## WHAT TO PRODUCE:
Go through the data and copy every line in which "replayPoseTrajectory" appears.

##############################

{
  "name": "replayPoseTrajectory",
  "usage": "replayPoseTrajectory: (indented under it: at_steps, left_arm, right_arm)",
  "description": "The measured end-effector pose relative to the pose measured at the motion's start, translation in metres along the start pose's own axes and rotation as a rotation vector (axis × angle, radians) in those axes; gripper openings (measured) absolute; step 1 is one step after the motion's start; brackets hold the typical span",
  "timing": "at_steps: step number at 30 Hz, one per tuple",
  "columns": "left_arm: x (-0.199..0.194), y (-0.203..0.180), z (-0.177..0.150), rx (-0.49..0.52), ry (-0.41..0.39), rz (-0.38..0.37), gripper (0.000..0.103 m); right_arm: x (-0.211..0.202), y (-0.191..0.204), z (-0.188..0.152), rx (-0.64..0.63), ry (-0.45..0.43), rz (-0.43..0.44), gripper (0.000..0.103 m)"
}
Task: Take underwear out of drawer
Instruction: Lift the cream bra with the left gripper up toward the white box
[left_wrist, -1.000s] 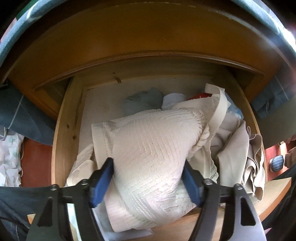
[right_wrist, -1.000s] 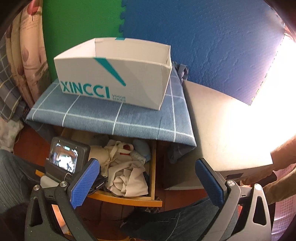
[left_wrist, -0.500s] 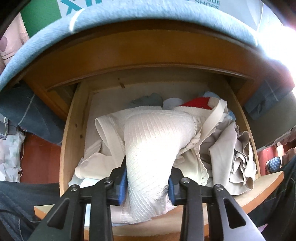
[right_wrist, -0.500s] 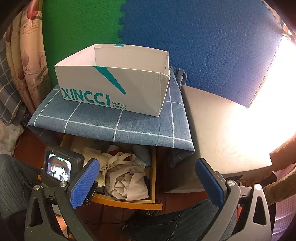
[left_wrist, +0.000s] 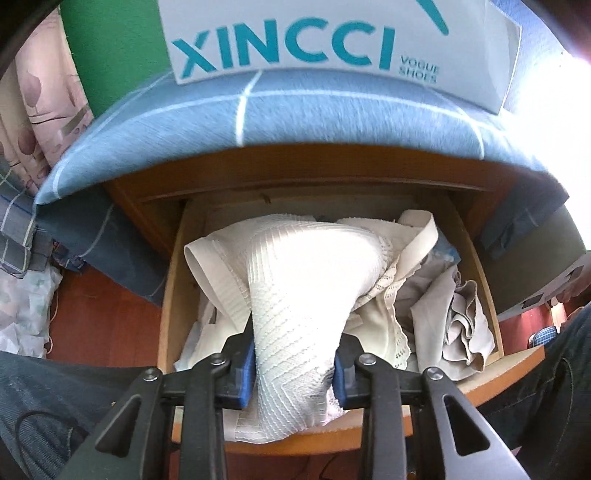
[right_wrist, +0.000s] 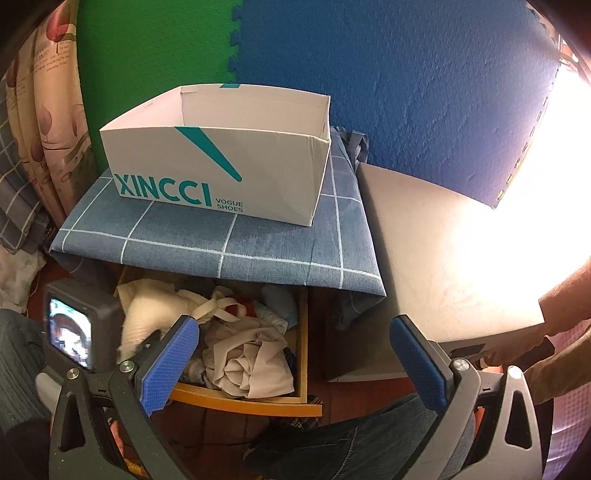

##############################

## EXERCISE ANSWER:
  "name": "replayPoseTrajectory",
  "usage": "replayPoseTrajectory: (indented under it: at_steps, left_arm, right_arm)",

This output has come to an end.